Task instructions ::
All lines in the records that carry the string "below" are to be shown.

Record set ::
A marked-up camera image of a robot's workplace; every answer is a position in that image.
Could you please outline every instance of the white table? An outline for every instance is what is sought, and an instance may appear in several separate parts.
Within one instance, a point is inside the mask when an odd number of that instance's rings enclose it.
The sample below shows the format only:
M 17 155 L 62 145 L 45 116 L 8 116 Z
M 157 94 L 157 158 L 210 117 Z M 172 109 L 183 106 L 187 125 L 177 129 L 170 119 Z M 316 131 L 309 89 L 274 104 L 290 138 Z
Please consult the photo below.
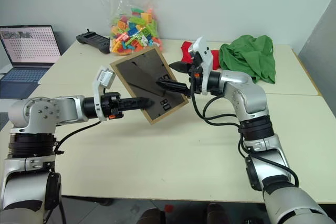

Worked solution ::
The sample below shows the format only:
Please consult the photo below.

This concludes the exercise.